Я прислушивался к шороху за бревенчатой стеной: не прогудит ли сирена директорской машины, не раздадутся ли шаги человека, но, кроме шума ветра в соснах, щебетанья птиц да возни крыс в подполье, я не слышал ничего. Я попытался кричать: вдруг кто-нибудь с шоссе услышит мой крик, но крик получился сдавленный, тихий, тише комариного писка. Дверь я не закрыл, днем в избе свободно разгуливали теплые сквозняки, ночами я замерзал. Я не мог ни перевернуться, ни снять с себя одежду, ни закрыться одеялом. Чувствуя мою беспомощность, совсем обнаглели крысы. Они вылезли из подполья, шарили в пустых кастрюлях, прыгали на стол. Положение мое было не из блестящих.
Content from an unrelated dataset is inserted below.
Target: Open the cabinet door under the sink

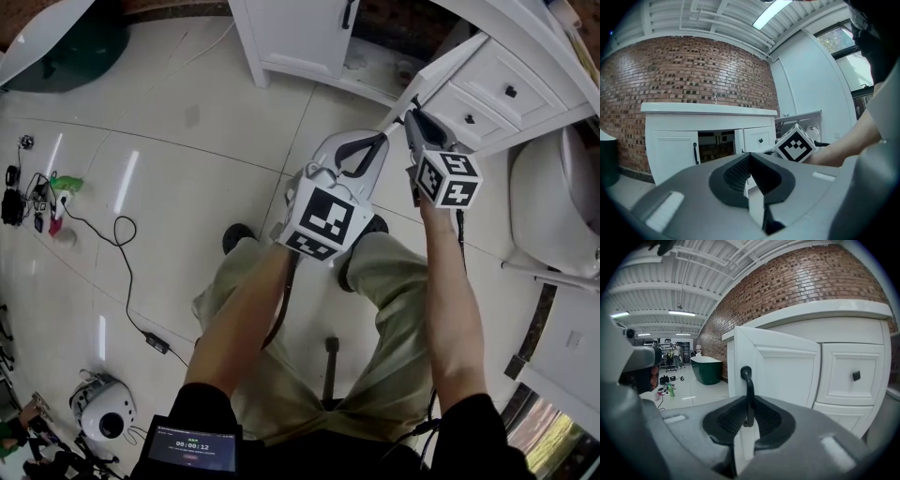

Жар усилился. Я впадал в забытье и просыпался. И уже не надеялся ни на что.
Как-то я проснулся от смутного ощущения, что в избе, кроме меня, есть еще человек: крысы не бегали по полу, не гремела посуда. В избе было тепло, потрескивали в плите разгоревшиеся дрова. Пахло сваренной едой. Я открыл глаза. Странно, я лежал под одеялом, а одежда моя была аккуратно сложена на табуретке. В изголовье кровати, склонившись надо мной, стояла девушка. Я попытался улыбнуться ей и пошевелить губами, чтобы сказать слова приветствия, но она остановила меня:
- Молчи, сейчас я тебя покормлю.
Она села на край кровати и принялась кормить меня с ложки. По-моему, это был суп. Сроду я не ел такого вкусного супа. Я проглотил несколько ложек.
- А теперь поспи, - сказала она.
Я покорно уснул. Когда я проснулся, а проснулся я скоро, девушка опять кормила меня с ложки. Когда она наклонялась ко мне и придерживала повыше подушку, чтобы мне было удобней есть, прядь ее волос касалась моей щеки. Волосы были мягкие и приятно щекотали. Видно, я очень ослаб, потому что, поев, я опять уснул. Я просыпался еще несколько раз и, получив от девушки очередную порцию горячей пищи, проваливался в забытье. Сквозь сон и дремоту я слышал ее легкие шаги, она прибирала грязь после разбойничанья крыс, иногда она подходила ко мне и трогала лоб. Ладонь у нее была холодная.
Она продежурила возле меня несколько суток. Я настолько привык к девушке, что, проснувшись, еще не открывая глаз, инстинктивно разевал рот, как делают это птенцы, и тянулся к ложке.